The central question in this research is to explore the difference between business process and rule integration approaches on business process model understanding. We set out to investigate this question through a cognitive load perspective by using eye-tracking, and studied the difference in terms of understanding accuracy, mental effort and time efficiency. Through the analysis, we discovered that the integrated approaches applied to models with specific characteristics will impact on cognitive load and consequently process understanding. For example, the presence and quantity of XOR gateways, AND gateways, and questions which require navigation of constructs through loop structures, seems to influence understanding, as observed in model 2.

The findings of this research provide empirical evidence of the relative merits of integration approaches. These findings can help process modelers make evidence-based decisions regarding integration of rules and process models relative to model characteristics. The design of this research experiment can also provide valuable methodological contribution in the field of business process model understanding. In particular, we illustrate feasible protocols and resulting advantages of using eye-tracking to study business process model understanding.

Our study is not without limitations. First, due to the limitation of the eye tracking software and the display capacity of the screen, the complexity of the process models and rules was restricted. Second, only two models were used in the experiment, which may hamper the generalizability of the conclusions. Further both models were created using BPMN, which also raises a question of generalizability across other business process modelling notations. Third, the validity of the results is potentially compromised by learning effects, since model 2 was assessed after model 1 in all experiments. Lastly, fatigue can also be considered as a potential weakness as there was no break for participants between the two models and we had no time limit for each participant to answer each question. Moreover, the individual variability (e.g. experience and domain knowledge) may influence the experiment results. Since all participants were students, we limit generalizability of the research to novice modelers. While organizational models are often more complex in reality, our findings still provide valuable comparative evaluations towards understanding the differences between integration approaches.
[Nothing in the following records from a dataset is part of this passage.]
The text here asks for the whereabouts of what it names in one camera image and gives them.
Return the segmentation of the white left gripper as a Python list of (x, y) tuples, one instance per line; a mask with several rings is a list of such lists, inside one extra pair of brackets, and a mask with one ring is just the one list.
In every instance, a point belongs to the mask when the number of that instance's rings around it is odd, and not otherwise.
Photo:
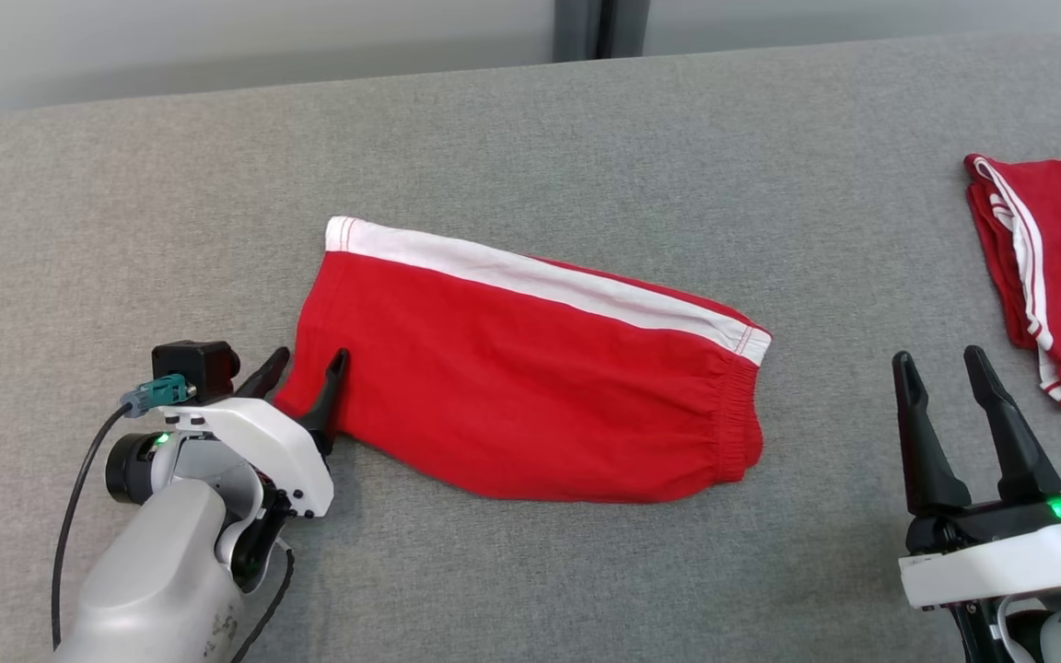
[(265, 401), (290, 357), (289, 348), (274, 349), (236, 389), (236, 398), (158, 407), (163, 431), (115, 442), (105, 470), (110, 495), (140, 505), (174, 483), (201, 479), (228, 513), (243, 520), (268, 512), (262, 500), (273, 495), (286, 500), (286, 514), (327, 514), (333, 485), (321, 454), (332, 453), (335, 444), (351, 354), (338, 349), (324, 370), (319, 394), (298, 422)]

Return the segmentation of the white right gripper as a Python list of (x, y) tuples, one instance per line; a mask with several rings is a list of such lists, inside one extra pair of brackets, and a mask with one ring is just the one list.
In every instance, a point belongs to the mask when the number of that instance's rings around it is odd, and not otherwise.
[(898, 566), (917, 609), (1061, 590), (1061, 477), (984, 348), (967, 345), (963, 361), (997, 450), (1003, 501), (968, 509), (972, 498), (930, 424), (914, 357), (892, 357), (905, 503), (918, 517)]

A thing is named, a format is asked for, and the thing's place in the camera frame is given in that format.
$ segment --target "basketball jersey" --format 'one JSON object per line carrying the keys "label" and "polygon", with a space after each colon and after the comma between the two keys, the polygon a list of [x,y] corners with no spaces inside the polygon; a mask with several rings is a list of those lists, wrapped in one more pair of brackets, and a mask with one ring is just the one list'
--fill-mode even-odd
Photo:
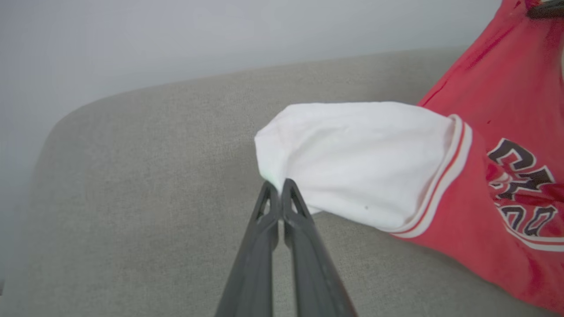
{"label": "basketball jersey", "polygon": [[504,0],[419,103],[460,116],[472,141],[436,208],[393,234],[564,314],[564,20],[527,18],[535,4]]}

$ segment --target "garment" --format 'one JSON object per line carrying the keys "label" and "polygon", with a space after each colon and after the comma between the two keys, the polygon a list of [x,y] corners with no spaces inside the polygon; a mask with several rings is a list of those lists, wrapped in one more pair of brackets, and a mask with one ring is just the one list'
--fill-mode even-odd
{"label": "garment", "polygon": [[255,138],[261,175],[564,314],[564,21],[536,4],[504,0],[420,107],[288,107]]}

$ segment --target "white cloth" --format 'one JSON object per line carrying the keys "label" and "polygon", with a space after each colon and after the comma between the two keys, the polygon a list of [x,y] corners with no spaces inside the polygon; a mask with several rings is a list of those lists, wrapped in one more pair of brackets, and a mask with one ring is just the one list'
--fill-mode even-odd
{"label": "white cloth", "polygon": [[396,102],[290,105],[257,133],[258,168],[279,192],[293,179],[311,213],[394,230],[447,163],[455,121]]}

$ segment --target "white fabric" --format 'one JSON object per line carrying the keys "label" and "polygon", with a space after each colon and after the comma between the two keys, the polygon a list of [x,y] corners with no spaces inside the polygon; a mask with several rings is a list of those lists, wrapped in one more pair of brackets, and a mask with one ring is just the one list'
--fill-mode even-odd
{"label": "white fabric", "polygon": [[298,184],[325,210],[385,231],[405,226],[447,162],[455,120],[396,102],[295,104],[255,137],[261,176]]}

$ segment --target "red fabric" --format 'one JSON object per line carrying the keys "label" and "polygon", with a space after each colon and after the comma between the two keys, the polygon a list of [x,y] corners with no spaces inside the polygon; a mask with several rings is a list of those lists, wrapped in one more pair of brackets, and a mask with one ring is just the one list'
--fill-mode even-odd
{"label": "red fabric", "polygon": [[564,20],[527,18],[538,2],[504,0],[419,103],[459,115],[472,146],[429,228],[409,240],[564,314]]}

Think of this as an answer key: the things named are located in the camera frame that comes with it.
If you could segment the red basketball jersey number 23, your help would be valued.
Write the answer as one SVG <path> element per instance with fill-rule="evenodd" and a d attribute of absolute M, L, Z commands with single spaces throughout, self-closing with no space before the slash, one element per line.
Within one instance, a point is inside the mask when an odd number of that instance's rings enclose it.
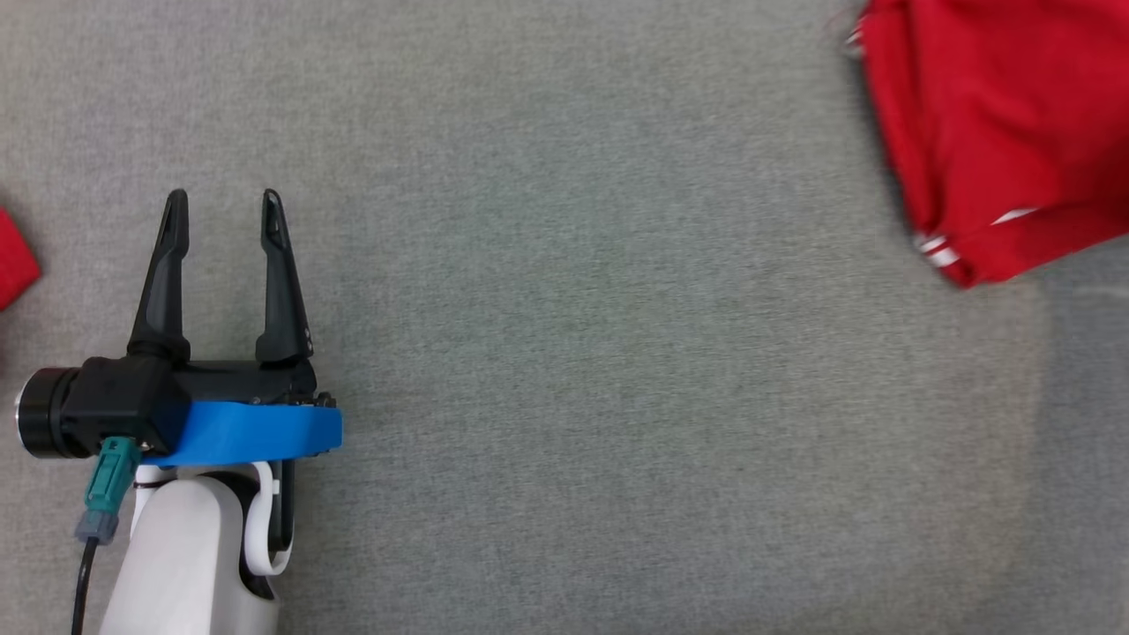
<path fill-rule="evenodd" d="M 914 246 L 952 284 L 1129 235 L 1129 0 L 867 0 L 849 41 Z"/>

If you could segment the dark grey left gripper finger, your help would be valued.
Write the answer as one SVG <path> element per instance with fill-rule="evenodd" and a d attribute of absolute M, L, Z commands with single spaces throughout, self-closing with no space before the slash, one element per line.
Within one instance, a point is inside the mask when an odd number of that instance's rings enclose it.
<path fill-rule="evenodd" d="M 173 364 L 189 362 L 191 345 L 183 332 L 182 266 L 190 246 L 187 193 L 174 189 L 159 221 L 145 289 L 126 345 L 130 356 L 158 356 Z"/>
<path fill-rule="evenodd" d="M 294 241 L 281 198 L 272 189 L 266 189 L 262 197 L 261 246 L 266 258 L 265 330 L 259 334 L 255 358 L 261 364 L 308 359 L 314 354 L 314 345 L 295 263 Z"/>

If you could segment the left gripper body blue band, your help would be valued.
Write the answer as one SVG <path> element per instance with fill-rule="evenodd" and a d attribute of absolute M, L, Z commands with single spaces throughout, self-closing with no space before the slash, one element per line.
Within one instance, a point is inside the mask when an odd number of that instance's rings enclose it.
<path fill-rule="evenodd" d="M 250 567 L 285 567 L 294 550 L 295 460 L 342 446 L 343 414 L 316 390 L 310 360 L 201 362 L 175 371 L 192 400 L 185 430 L 169 456 L 145 456 L 141 477 L 159 467 L 252 466 L 259 493 L 243 530 Z"/>

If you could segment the red shorts white trim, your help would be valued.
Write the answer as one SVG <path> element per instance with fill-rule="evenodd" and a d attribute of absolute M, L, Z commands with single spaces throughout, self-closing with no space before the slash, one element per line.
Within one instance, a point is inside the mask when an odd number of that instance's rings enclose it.
<path fill-rule="evenodd" d="M 0 206 L 0 312 L 19 301 L 40 277 L 40 261 L 11 214 Z"/>

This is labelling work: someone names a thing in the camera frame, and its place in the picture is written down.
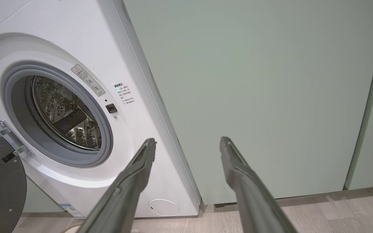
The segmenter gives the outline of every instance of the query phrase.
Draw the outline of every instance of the wooden floor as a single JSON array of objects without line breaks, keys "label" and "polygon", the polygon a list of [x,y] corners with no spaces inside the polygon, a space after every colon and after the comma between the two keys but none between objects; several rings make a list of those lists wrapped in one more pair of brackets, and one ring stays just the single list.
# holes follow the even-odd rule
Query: wooden floor
[{"label": "wooden floor", "polygon": [[[373,188],[277,200],[299,233],[373,233]],[[62,214],[23,214],[14,233],[60,233],[81,220]],[[240,233],[236,205],[201,205],[194,217],[140,218],[133,233]]]}]

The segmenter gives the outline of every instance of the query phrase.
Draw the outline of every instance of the metal hinge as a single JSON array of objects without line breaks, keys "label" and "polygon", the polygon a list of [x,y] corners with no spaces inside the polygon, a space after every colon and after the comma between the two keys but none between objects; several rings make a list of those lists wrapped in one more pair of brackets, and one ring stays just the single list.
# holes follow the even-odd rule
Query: metal hinge
[{"label": "metal hinge", "polygon": [[34,155],[32,150],[12,131],[12,128],[6,123],[5,120],[0,121],[0,126],[3,128],[0,131],[0,138],[4,136],[6,141],[15,149],[12,152],[14,155],[19,156],[22,152],[27,155]]}]

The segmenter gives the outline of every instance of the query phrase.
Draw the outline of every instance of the door glass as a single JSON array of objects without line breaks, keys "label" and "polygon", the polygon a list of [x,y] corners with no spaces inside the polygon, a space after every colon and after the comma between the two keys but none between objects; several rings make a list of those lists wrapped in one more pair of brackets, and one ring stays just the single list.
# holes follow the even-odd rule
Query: door glass
[{"label": "door glass", "polygon": [[33,76],[31,89],[38,113],[58,137],[82,149],[100,149],[99,126],[74,93],[43,76]]}]

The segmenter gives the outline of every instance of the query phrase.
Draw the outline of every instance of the floor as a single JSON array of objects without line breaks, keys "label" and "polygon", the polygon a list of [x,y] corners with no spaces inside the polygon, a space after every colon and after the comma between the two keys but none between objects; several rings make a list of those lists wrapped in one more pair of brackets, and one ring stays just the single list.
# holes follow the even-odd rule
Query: floor
[{"label": "floor", "polygon": [[[299,233],[373,233],[373,188],[278,199]],[[82,220],[67,213],[23,214],[14,233],[60,233]],[[140,218],[132,233],[241,233],[237,205],[201,205],[193,217]]]}]

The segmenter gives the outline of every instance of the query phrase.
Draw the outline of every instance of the white washing machine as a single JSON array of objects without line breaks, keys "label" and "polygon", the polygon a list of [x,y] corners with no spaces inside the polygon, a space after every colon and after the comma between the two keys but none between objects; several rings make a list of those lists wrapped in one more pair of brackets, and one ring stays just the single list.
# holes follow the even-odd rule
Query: white washing machine
[{"label": "white washing machine", "polygon": [[155,138],[135,217],[198,214],[201,196],[122,0],[0,0],[1,136],[76,218]]}]

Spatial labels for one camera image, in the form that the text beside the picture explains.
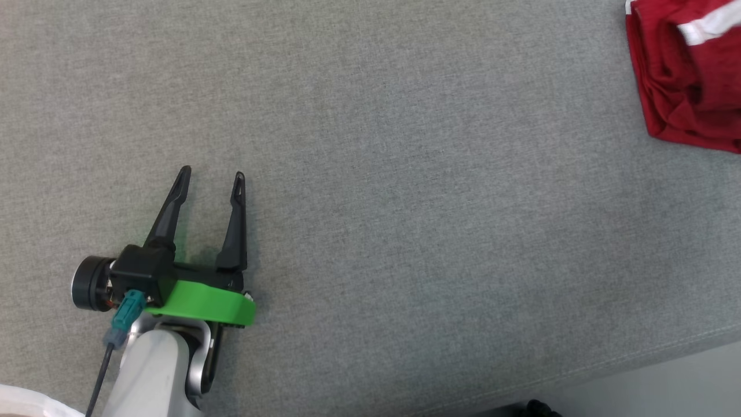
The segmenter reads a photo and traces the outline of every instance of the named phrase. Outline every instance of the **gray carpet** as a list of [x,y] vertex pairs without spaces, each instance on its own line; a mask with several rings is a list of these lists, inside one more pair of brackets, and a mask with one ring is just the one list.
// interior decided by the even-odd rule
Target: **gray carpet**
[[0,383],[86,405],[110,313],[70,277],[184,164],[192,262],[248,180],[210,416],[474,412],[741,339],[739,157],[647,137],[623,13],[0,0]]

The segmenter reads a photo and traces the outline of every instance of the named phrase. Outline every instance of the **black cable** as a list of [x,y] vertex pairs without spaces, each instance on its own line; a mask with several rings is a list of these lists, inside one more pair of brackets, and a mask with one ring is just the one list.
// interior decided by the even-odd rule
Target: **black cable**
[[100,394],[100,387],[103,386],[105,371],[108,370],[108,363],[110,362],[110,354],[112,352],[113,344],[109,343],[108,346],[105,347],[105,356],[103,356],[103,363],[100,365],[100,372],[98,372],[98,381],[95,381],[93,396],[90,397],[90,404],[87,406],[87,413],[85,413],[85,417],[91,417],[93,415],[93,408],[95,408],[95,402],[98,401],[98,394]]

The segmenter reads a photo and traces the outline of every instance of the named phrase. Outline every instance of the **white object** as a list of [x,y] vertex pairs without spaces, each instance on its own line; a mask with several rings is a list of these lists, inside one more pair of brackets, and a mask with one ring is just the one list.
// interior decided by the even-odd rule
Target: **white object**
[[0,414],[23,417],[83,417],[79,411],[44,394],[2,384],[0,384]]
[[103,417],[203,417],[185,396],[189,349],[181,335],[151,330],[126,350]]

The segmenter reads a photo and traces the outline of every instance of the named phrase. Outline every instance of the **black object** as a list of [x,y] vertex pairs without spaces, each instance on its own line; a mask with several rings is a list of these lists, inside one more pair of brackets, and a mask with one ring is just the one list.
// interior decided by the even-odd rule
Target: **black object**
[[105,372],[108,370],[111,353],[113,353],[113,344],[109,343],[108,346],[105,347],[103,363],[100,365],[100,370],[98,371],[98,379],[95,381],[95,388],[93,388],[93,394],[90,397],[90,403],[87,405],[87,412],[85,413],[85,417],[91,417],[93,415],[93,409],[95,409],[95,403],[98,401],[100,388],[103,386],[103,380],[105,379]]
[[528,406],[523,410],[519,417],[562,417],[559,413],[551,410],[546,404],[538,400],[530,400]]
[[79,309],[106,312],[110,310],[107,290],[111,257],[88,256],[75,271],[72,279],[72,302]]
[[147,305],[167,302],[177,280],[203,283],[243,293],[247,268],[245,175],[237,172],[230,196],[231,217],[215,266],[176,263],[175,230],[190,185],[190,166],[181,168],[143,246],[128,245],[118,259],[90,256],[72,281],[72,300],[80,309],[107,311],[119,305],[129,289],[147,296]]

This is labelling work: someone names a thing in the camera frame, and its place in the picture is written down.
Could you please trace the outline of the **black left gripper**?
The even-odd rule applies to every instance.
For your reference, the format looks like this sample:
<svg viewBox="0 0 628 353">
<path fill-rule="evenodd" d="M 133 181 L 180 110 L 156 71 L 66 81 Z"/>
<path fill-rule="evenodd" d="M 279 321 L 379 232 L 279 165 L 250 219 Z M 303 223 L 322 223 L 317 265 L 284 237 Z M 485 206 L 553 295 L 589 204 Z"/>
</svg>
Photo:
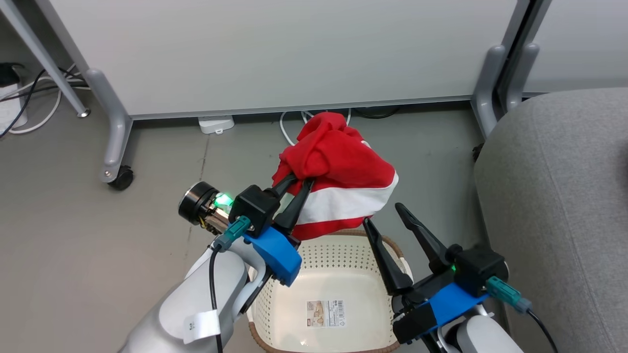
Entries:
<svg viewBox="0 0 628 353">
<path fill-rule="evenodd" d="M 287 190 L 298 181 L 295 175 L 287 175 L 271 187 L 275 197 L 284 197 Z M 283 234 L 290 244 L 300 244 L 292 232 L 314 185 L 314 179 L 306 179 L 301 189 L 287 207 L 274 217 L 274 228 Z M 229 212 L 233 205 L 229 195 L 220 192 L 205 181 L 197 182 L 186 191 L 179 203 L 179 216 L 214 235 L 223 234 L 229 226 Z"/>
</svg>

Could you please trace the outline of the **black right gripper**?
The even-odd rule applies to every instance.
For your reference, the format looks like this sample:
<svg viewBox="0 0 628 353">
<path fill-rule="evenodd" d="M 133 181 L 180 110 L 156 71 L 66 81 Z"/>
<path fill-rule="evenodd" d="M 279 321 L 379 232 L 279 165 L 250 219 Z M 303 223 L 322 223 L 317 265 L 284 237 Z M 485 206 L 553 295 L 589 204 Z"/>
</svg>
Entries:
<svg viewBox="0 0 628 353">
<path fill-rule="evenodd" d="M 454 273 L 457 270 L 454 257 L 462 251 L 462 246 L 452 244 L 446 247 L 403 203 L 395 203 L 395 210 L 406 229 L 414 234 L 421 246 L 432 275 L 413 284 L 412 279 L 401 271 L 386 250 L 383 236 L 370 218 L 363 219 L 363 228 L 384 287 L 388 295 L 394 296 L 392 298 L 394 335 L 399 344 L 410 344 L 413 340 L 423 339 L 437 330 L 436 328 L 432 331 L 423 331 L 418 324 L 418 307 L 425 304 L 438 291 L 454 283 Z"/>
</svg>

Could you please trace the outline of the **red and white cloth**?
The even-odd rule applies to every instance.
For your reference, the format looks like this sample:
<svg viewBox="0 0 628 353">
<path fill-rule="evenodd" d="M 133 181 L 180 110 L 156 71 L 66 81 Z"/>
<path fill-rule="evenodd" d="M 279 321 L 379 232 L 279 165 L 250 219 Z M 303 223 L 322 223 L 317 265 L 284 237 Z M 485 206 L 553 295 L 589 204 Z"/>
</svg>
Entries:
<svg viewBox="0 0 628 353">
<path fill-rule="evenodd" d="M 288 192 L 296 195 L 303 181 L 314 179 L 292 230 L 300 241 L 359 227 L 384 208 L 399 181 L 393 165 L 339 113 L 316 114 L 279 158 L 273 185 L 293 174 L 297 183 Z"/>
</svg>

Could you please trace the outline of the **grey fabric sofa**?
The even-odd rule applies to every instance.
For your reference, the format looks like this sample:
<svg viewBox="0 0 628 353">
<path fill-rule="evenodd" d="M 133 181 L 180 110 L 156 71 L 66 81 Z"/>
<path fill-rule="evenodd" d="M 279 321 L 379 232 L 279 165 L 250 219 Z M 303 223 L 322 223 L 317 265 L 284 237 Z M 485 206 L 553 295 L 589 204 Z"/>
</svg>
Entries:
<svg viewBox="0 0 628 353">
<path fill-rule="evenodd" d="M 474 166 L 491 248 L 560 353 L 628 353 L 628 88 L 536 96 Z"/>
</svg>

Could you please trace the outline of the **cream perforated laundry basket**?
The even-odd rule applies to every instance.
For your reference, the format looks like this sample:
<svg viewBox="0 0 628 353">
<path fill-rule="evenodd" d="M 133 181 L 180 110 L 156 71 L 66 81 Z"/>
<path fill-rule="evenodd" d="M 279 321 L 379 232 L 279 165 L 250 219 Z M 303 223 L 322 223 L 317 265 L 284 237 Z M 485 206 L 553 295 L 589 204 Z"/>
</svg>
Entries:
<svg viewBox="0 0 628 353">
<path fill-rule="evenodd" d="M 304 241 L 290 286 L 270 279 L 247 311 L 266 353 L 392 353 L 393 309 L 366 234 L 344 230 Z M 344 300 L 346 327 L 307 327 L 307 301 Z"/>
</svg>

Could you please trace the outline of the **printed barcode sticker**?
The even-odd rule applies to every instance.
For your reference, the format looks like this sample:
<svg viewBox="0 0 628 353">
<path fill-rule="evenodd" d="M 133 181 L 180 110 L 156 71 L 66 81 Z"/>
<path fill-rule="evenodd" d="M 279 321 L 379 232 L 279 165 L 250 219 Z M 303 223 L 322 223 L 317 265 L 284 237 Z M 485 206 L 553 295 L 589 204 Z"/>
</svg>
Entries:
<svg viewBox="0 0 628 353">
<path fill-rule="evenodd" d="M 306 302 L 306 326 L 337 328 L 347 326 L 344 300 L 310 300 Z"/>
</svg>

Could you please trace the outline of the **large white partition panel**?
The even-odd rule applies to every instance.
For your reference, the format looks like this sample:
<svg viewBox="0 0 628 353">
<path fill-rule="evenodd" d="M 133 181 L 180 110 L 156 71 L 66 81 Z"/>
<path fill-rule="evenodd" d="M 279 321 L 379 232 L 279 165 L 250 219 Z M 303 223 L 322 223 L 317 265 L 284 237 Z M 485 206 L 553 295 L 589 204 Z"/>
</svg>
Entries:
<svg viewBox="0 0 628 353">
<path fill-rule="evenodd" d="M 471 97 L 523 0 L 36 0 L 135 119 Z"/>
</svg>

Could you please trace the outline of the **white label tag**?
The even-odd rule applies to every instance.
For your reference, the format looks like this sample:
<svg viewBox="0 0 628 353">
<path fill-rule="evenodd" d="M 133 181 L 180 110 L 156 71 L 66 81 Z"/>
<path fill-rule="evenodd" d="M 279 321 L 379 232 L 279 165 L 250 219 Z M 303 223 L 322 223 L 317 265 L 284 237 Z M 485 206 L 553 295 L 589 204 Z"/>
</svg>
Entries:
<svg viewBox="0 0 628 353">
<path fill-rule="evenodd" d="M 202 311 L 190 315 L 183 322 L 183 343 L 221 335 L 218 310 Z"/>
</svg>

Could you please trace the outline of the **grey partition leg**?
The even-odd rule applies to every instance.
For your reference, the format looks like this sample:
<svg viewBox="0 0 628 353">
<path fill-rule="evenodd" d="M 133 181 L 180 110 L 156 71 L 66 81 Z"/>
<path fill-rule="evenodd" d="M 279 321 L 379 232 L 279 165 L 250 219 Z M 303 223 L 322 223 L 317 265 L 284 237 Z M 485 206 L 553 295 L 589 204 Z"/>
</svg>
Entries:
<svg viewBox="0 0 628 353">
<path fill-rule="evenodd" d="M 503 90 L 502 100 L 505 112 L 509 112 L 523 102 L 525 83 L 539 52 L 540 46 L 536 43 L 528 43 L 522 47 Z"/>
<path fill-rule="evenodd" d="M 108 184 L 116 179 L 119 168 L 124 165 L 124 152 L 132 128 L 132 119 L 101 70 L 90 68 L 84 76 L 108 117 L 108 144 L 101 172 L 101 181 Z"/>
<path fill-rule="evenodd" d="M 471 107 L 484 139 L 491 134 L 497 124 L 493 90 L 504 65 L 505 56 L 505 46 L 497 45 L 489 48 L 471 97 Z"/>
</svg>

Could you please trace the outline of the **small white partition panel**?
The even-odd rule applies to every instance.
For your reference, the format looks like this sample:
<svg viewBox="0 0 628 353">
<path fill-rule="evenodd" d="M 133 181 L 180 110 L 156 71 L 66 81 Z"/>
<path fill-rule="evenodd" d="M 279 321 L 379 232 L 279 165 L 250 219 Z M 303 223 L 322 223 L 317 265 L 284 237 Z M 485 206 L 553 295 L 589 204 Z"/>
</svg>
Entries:
<svg viewBox="0 0 628 353">
<path fill-rule="evenodd" d="M 628 87 L 628 0 L 551 0 L 524 93 Z"/>
</svg>

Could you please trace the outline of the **white power strip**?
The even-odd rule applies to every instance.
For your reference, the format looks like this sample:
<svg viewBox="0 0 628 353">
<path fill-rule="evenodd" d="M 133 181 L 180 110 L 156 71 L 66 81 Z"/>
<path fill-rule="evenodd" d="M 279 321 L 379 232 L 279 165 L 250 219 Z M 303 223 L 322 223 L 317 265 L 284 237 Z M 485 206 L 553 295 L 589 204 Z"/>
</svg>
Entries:
<svg viewBox="0 0 628 353">
<path fill-rule="evenodd" d="M 25 111 L 22 112 L 20 118 L 16 119 L 16 116 L 22 110 L 25 99 L 15 98 L 3 101 L 3 99 L 16 97 L 21 92 L 21 89 L 23 91 L 21 83 L 0 87 L 0 138 L 10 129 L 17 129 L 28 121 Z"/>
</svg>

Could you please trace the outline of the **white wall adapter box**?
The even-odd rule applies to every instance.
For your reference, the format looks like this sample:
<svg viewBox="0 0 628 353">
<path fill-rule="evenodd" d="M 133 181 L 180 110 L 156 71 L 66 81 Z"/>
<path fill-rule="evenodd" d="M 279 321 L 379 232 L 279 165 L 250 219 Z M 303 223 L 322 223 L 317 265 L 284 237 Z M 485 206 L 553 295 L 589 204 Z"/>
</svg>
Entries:
<svg viewBox="0 0 628 353">
<path fill-rule="evenodd" d="M 198 125 L 203 134 L 222 134 L 225 130 L 234 127 L 234 119 L 231 115 L 198 117 Z"/>
</svg>

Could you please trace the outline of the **grey metal desk frame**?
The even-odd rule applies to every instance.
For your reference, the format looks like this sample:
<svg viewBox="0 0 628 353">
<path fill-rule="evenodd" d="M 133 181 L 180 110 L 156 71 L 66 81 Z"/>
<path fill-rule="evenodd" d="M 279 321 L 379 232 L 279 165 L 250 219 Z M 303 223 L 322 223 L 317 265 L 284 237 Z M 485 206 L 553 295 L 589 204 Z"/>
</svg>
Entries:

In our future work, we seek to extend our study with a consideration of further diversity of model construction and model coverage of rules, to better understand under what conditions the three different integration approaches perform better. We will design structural characteristics of the models in a way that enables us to measure effects of specific constructs on the dependent variables. We also plan to investigate the relationship between the dependent variables. Finally, this work can be extended to alternative process modeling notations, that is beyond BPMN, as different notations have different mechanisms for integrating rules, which is likely to effect process model understanding.